Ее голос прозвучал сдавленно, напряженно, словно вопрос дался нелегко. Дима попытался обнять ее, та высвободилась:
– Скажи – ты действительно знаешь эту Марфу несколько дней? Такое впечатление, что это с ней ты прожил три года, а не с Людой.
– Какое еще у тебя впечатление? – уже раздраженно поинтересовался он. – Что мы с ней собираемся пожениться? Она, к слову, замужем, и, судя по всему, удачно.
– Впечатление такое, что ты рад тому, что случилось с Людой. – Голос матери дрогнул. – И она тоже не грустит! Дима, скажи мне все. Я… Никому, если что.
Последние слова она произнесла еле слышно, словно не веря, что осмелилась выговорить такое.
– Да что ты?! – До него дошел смысл сказанного, и желудок будто наполнился ледяной водой. – Ты хочешь сказать, что считаешь меня убийцей?!
– О господи, нет! А кем мне тебя еще считать! – воскликнула женщина, тут же противореча самой себе. – Я запуталась, я не знаю… И Елена Ивановна говорит такое, что я сама начинаю с ума сходить…
– Мама, останься! Утром все будет выглядеть иначе!
– Нет, мне страшно. – Она даже сделала шаг прочь от сына, оказавшись на улице. Теперь их разделяла калитка. – Я сюда больше не приеду, никогда. У меня такое чувство, что ты… ты… ты стал таким чужим!
– Чем тебе поклясться, чтобы ты поверила, что я не виноват? – в сердцах воскликнул он. – Я знаю о Люде столько же, сколько и ты, и буду безумно рад, если она отыщется! Пусть между нами все кончено, все равно, я буду счастлив! Я готов отдать свою часть в этом доме любому, кто ее найдет. Я все, что у меня есть, отдам, чтобы она отыскалась. Было бы кому…
– Это все слова. – Мать ничуть не успокоилась и, судя по голосу, ни капли не поверила. – Если ты хочешь меня убедить – вернись со мной в Москву. Сейчас!
– Это невозможно.
– Не можешь бросить свою новую девку?
– Мама, она не девка, а ты просто капризничаешь! Что это за ультиматумы? Что это вообще докажет, если я вернусь с тобой?
– У меня ужасное ощущение, что я тебя теряю… Уже потеряла. – Мать отступила еще на шаг, ее лицо ушло в тень, голос зазвучал глуше: – Я никогда не читала тебе нотаций, не лезла в твою жизнь, но то, что творится сейчас…
– Безнравственно?
– Ну, над нравственностью сейчас принято смеяться, – оборвала его мать. – Это просто очень нечистоплотно и не похоже на тебя. Стало быть, Люда ничего для тебя не значила? А выглядело все так, будто ты ее любишь. Может, ты и меня так же любишь?

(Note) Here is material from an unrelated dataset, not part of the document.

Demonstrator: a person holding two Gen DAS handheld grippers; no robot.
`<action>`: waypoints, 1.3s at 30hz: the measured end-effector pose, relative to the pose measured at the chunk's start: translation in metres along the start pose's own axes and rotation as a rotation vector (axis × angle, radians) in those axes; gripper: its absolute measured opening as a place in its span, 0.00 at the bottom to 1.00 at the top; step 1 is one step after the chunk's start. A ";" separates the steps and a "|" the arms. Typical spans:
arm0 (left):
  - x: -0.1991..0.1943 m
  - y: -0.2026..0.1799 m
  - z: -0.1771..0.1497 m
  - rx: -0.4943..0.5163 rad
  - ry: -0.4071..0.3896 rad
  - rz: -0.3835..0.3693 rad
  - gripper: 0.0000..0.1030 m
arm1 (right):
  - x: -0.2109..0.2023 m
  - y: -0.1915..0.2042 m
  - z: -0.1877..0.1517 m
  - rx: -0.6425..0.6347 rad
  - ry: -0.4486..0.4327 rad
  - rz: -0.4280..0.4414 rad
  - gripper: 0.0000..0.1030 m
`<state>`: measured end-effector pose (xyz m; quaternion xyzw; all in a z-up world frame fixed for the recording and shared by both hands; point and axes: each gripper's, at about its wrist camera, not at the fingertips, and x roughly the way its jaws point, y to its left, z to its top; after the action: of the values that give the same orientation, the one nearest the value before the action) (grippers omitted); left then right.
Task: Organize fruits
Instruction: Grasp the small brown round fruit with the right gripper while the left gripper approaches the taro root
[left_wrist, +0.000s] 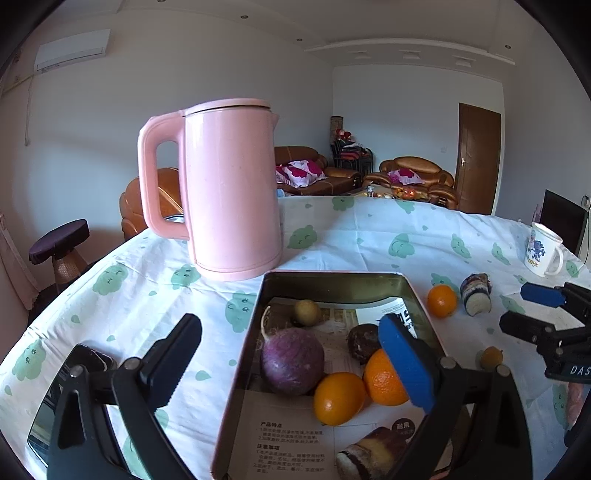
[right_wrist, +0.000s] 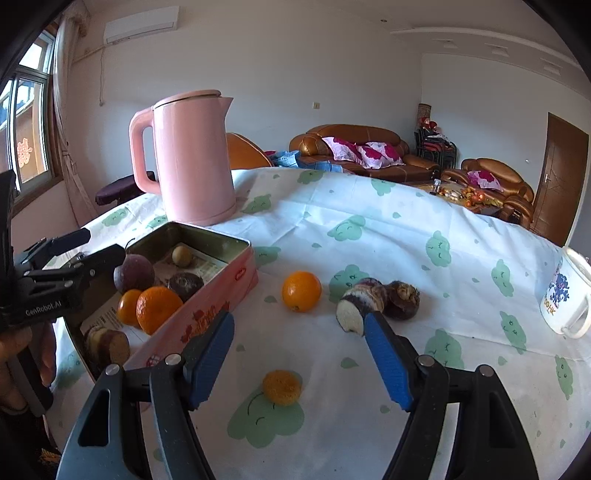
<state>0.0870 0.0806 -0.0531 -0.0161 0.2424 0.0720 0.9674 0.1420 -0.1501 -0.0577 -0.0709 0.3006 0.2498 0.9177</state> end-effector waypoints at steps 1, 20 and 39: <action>-0.001 -0.002 0.000 0.003 -0.001 -0.002 0.96 | 0.001 -0.001 -0.002 0.001 0.009 0.006 0.72; -0.004 -0.037 0.000 0.058 -0.003 -0.059 0.96 | 0.037 0.009 -0.024 -0.056 0.261 0.116 0.27; 0.027 -0.172 0.024 0.232 0.066 -0.206 0.96 | 0.015 -0.103 -0.005 0.122 0.093 -0.150 0.27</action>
<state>0.1469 -0.0840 -0.0451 0.0687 0.2780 -0.0566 0.9564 0.2016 -0.2338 -0.0726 -0.0487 0.3512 0.1578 0.9216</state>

– Я очень прошу тебя остаться!
– А я прошу тебя уехать со мной!
– Все, хватит.
Женщина развернулась и торопливо пошла прочь. Дима сделал было несколько шагов за нею, все еще не в силах поверить, что они расстаются вот так, почти врагами, и остановился. Фигуру матери затушевали синие сумерки, и через секунду она исчезла. Слышался только стук ее каблуков, потом женщина свернула за угол, и Дима уже ничего не различал.
«Прихоть, ревность, нервы, – он все еще смотрел в темноту, будто поджидая ее возвращения. – Бежать за ней? Она настроена не так, чтобы сдаться. Возненавидела Марфу… Она впервые критикует мою подружку, а ведь знала всех. Не могу же я за ней бегать – она не права, это обыкновенное самодурство. До дома доберется спокойно, еще не так поздно… Уехать и бросить здесь Елену Ивановну – очень хорошо, прежде всего по отношению к той же Люде! Завтра она раскается и позвонит сама. Вот нарочно не буду звонить первым – пусть подумает!»